O segundo, porém, é o que me irrita de fato. Destrói as discussões com opiniões céticas e normalmente sem fundamento, toma por base os exemplos mais estapafúrdios, associa feijão com sorvete e deseja a todo custo dar a palavra final numa discussão. É o mentor desses e-mails dantescos, que certamente interrompe o fluxo de trabalho de qualquer local pelo simples prazer de aparecer, e parecer mais inteligente que os outros.

Esse tipo de inteligência não me assusta.

Porém, aquele primeiro tipo – o sutil e respeitoso – me impulsionou a ontem à noite me deparar pela primeira vez com duas prateleiras enormes, repletas de livros sobre política, numa Saraiva da vida. A esse primeiro exemplo eu admiti minha total e completa ignorância sobre o assunto (esse em específico neste caso, mas adapte este texto às suas necessidades). Ao segundo, eu espero em breve agir na pessoa do primeiro, respondendo em três linhas o que não me parece nada inteligente, mesmo que explicado em três páginas.

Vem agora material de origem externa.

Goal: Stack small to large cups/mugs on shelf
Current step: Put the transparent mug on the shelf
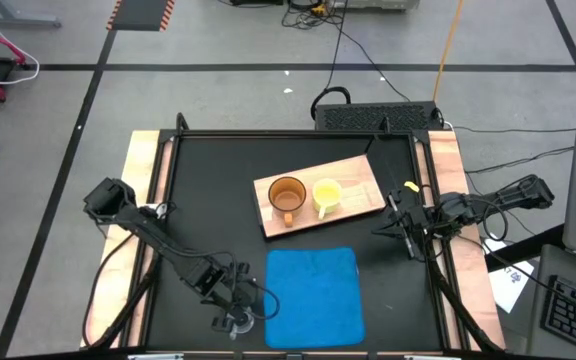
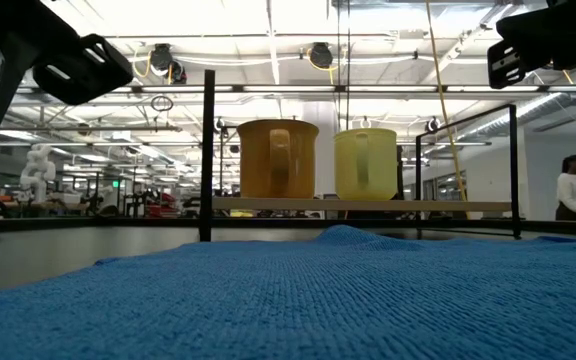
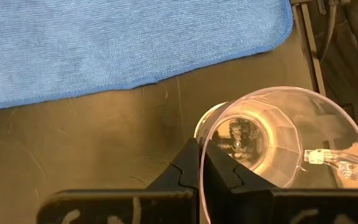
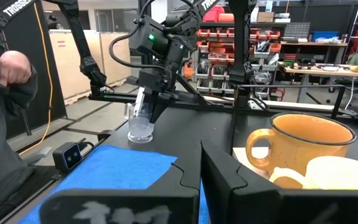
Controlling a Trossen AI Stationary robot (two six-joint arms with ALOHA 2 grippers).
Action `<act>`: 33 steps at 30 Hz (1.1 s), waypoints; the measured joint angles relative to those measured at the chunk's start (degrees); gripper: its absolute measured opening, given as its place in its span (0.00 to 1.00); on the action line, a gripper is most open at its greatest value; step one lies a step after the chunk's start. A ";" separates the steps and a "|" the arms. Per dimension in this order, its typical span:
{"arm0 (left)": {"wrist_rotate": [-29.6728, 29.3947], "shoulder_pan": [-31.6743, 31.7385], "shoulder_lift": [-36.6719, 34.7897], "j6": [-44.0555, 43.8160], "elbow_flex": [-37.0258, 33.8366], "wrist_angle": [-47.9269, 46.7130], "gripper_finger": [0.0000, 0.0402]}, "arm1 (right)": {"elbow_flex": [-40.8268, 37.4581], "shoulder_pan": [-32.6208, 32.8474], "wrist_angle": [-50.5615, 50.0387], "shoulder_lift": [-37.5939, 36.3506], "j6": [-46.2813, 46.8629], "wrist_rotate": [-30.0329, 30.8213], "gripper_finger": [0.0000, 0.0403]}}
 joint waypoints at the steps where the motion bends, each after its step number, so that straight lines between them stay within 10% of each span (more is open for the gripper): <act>1: 0.07 0.04 0.00 0.39 0.00 -0.01 0.01 | 0.00 0.00 0.00 -0.01 -0.02 0.00 0.00; 23: -3.41 3.25 -9.57 2.84 0.19 -10.02 0.00 | 0.00 -0.01 0.02 -0.02 -1.45 0.00 0.00; 33: -6.48 4.02 -9.66 6.68 11.21 -21.69 0.00 | 0.00 0.00 -0.20 -0.02 -2.71 0.00 0.00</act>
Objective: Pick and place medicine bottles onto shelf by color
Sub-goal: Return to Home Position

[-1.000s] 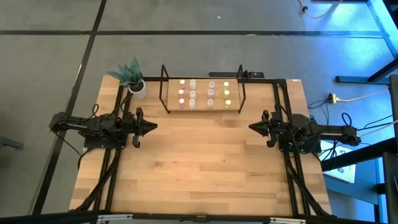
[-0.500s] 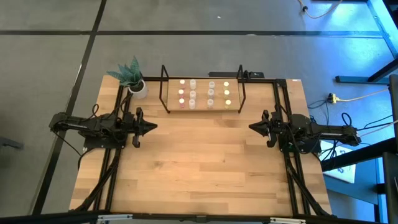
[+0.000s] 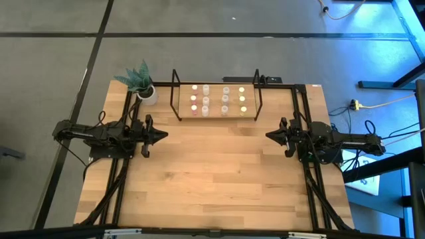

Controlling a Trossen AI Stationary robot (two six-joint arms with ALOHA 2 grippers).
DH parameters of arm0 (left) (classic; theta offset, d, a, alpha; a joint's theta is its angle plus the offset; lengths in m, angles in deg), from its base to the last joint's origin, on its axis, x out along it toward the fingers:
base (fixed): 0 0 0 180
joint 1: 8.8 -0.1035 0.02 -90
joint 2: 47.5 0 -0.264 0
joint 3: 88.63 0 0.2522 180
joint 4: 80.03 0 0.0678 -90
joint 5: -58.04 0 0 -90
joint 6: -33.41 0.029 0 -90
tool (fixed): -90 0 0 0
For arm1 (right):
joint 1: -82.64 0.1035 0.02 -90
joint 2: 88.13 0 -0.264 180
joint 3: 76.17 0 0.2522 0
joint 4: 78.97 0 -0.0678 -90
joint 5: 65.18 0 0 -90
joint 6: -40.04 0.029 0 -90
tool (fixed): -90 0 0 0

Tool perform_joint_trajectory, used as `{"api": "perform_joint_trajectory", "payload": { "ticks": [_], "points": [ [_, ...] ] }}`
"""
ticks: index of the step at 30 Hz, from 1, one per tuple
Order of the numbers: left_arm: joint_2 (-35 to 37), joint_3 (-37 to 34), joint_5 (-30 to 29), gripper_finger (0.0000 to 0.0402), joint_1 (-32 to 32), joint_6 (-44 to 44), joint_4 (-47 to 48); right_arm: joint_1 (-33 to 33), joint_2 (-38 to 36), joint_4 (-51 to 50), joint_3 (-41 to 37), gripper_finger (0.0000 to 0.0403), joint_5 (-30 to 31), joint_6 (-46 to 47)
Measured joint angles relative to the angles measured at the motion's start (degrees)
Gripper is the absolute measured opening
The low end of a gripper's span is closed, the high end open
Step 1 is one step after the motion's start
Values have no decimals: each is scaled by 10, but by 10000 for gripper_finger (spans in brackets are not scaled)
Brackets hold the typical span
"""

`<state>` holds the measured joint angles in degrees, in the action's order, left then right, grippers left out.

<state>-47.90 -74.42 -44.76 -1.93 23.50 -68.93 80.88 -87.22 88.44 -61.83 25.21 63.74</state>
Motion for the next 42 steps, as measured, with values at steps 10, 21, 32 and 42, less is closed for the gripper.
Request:
{"api": "perform_joint_trajectory", "payload": {
  "ticks": [10, 21, 32, 42],
  "points": [
    [0, 0, 0, 33, 0, 0, 0, 0, 0, 0, 0, 14, 0, 1],
    [0, 0, 0, 24, 0, 0, 0, 0, 0, 0, 0, 14, 0, 1],
    [0, 0, 0, 8, 0, 0, 0, 0, 0, 0, 0, 14, 0, 1],
    [0, 0, 0, 1, 0, 0, 0, 0, 0, 0, 0, 14, 0, 1]
  ]
}}
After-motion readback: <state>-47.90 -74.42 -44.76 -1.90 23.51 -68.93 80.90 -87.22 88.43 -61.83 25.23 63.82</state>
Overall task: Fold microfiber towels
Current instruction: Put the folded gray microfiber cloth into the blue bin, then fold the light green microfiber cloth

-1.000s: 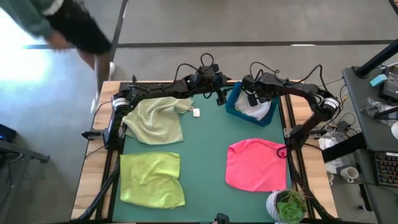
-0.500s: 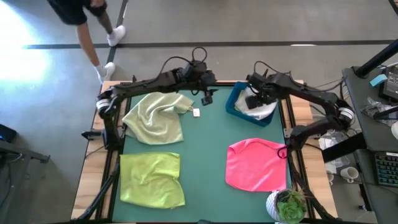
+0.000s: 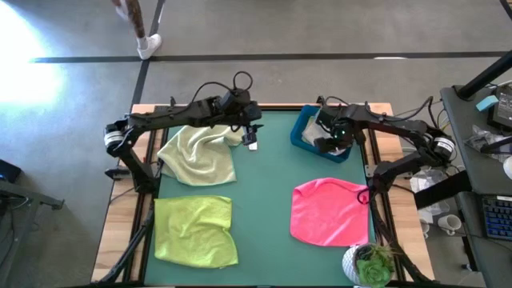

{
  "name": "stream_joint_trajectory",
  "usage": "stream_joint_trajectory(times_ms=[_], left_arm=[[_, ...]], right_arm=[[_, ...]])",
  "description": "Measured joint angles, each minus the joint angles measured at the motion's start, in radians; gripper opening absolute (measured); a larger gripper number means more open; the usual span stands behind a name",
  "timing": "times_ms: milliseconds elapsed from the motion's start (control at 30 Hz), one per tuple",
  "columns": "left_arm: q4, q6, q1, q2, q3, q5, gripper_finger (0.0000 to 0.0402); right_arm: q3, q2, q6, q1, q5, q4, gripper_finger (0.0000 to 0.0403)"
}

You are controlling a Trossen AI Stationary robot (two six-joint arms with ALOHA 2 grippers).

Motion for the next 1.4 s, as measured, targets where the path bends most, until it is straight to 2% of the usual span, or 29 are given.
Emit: stream_joint_trajectory(times_ms=[100,267,500,567,733,967,1167,1400], left_arm=[[-0.008,-0.001,0.000,-0.003,-0.031,-0.008,0.0191],[0.008,-0.001,0.000,-0.003,-0.047,-0.027,0.0191],[0.039,0.000,0.000,-0.003,-0.050,-0.028,0.0191],[0.043,0.004,0.000,-0.003,-0.050,-0.032,0.0191],[0.032,0.009,0.000,-0.034,-0.050,-0.118,0.0191],[-0.067,0.000,0.006,-0.132,-0.064,-0.132,0.0191],[-0.176,-0.085,0.006,-0.227,-0.149,-0.133,0.0191],[-0.175,-0.184,0.005,-0.346,-0.376,-0.087,0.0191]], right_arm=[[-0.041,0.002,0.010,0.000,0.003,0.001,0.0113],[-0.095,0.003,0.050,0.000,0.070,0.023,0.0111],[-0.108,0.003,0.037,-0.001,0.118,0.041,0.0111],[-0.093,-0.003,-0.002,0.000,0.118,0.030,0.0111],[0.012,-0.051,-0.026,0.000,0.116,0.009,0.0111],[0.113,-0.104,-0.016,0.000,0.204,0.102,0.0111],[0.155,-0.108,-0.020,0.056,0.169,0.154,0.0111],[0.153,-0.109,-0.110,0.170,0.169,0.250,0.0111]])
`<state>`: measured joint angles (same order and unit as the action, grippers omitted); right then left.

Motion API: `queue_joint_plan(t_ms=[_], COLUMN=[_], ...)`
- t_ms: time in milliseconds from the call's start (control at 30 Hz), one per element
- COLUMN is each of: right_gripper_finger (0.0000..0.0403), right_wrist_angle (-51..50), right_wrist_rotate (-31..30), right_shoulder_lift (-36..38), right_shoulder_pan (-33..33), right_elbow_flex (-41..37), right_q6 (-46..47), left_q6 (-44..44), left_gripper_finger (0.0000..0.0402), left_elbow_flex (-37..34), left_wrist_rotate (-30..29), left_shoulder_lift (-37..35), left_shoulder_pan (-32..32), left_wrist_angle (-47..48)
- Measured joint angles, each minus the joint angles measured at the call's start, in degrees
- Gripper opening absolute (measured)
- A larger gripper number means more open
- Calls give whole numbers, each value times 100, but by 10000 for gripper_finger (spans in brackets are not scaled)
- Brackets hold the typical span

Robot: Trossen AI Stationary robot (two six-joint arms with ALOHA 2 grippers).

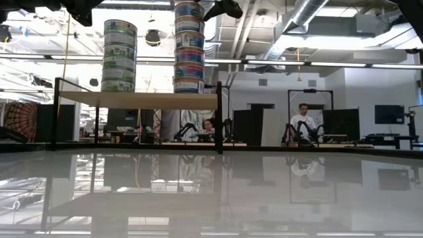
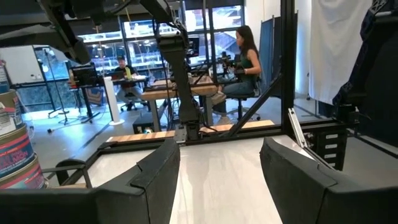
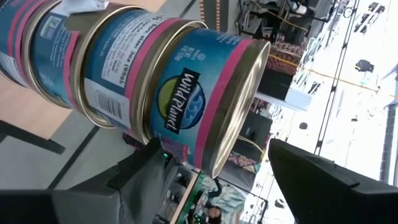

A ignorância não ofende. Pelo contrário, só admitindo que ela existe e está presente pra se fazer alguma coisa a respeito. É o primeiro retalho dessa bandeira. Nos livros, na mídia, nas mesas, junta-se a isso bons ouvidos e uma boca que aos poucos tome pra si suas verdades, as embase e as defenda. Se for para destruir, que se faça construindo algo melhor no lugar.

Porque aos que possuem uma bandeira dessas sem cor, sem história e sem uma base decente e que traga algum respeito aos que a vêem com olhos críticos, resta deixar que lutem sozinhos por algo que sequer sabem o que seja. Claro que numa batalha dessas, acabarão morrendo com um tiro nas costas, ou fuzilados por um exército de estilingues – que podem até não fazer barulho quando disparam sozinhos, mas aos milhares derrubam fortalezas. É nisso em que eu acredito. Ultimamente, mais ainda.

Já consegui meu naco de madeira, minha borracha e um canivete dos bons.

Manual de funcionamento é estado de espírito

Em Umbigo por Marcelo Masili - 8 de novembro de 2006

Só pra dizer que ando sofrendo do mal de escrever dois parágrafos, respirar fundo, torcer o nariz e deletar o arquivo inteiro. Não é nenhum problema de funcionamento. Pra ser bem sincero, pode-se sim justificar tal imperícia por um certo curto-circuito mental, causada por uma briga entre o meu eu-criança (sempre presente mas nesse momento precisando crescer) e o meu eu-adulto (que precisa de roupas novas, de uma bela faxina em casa e de um pouco de disciplina – mas não muita). Coisa de momento, que logo adapta-se à vítima e vice-versa.

Enquanto isso, seguem os devaneios locais, as auto-reflexões e a tinta no papel. E quem sabe logo eu conclua o terceiro parágrafo – e todo um resto.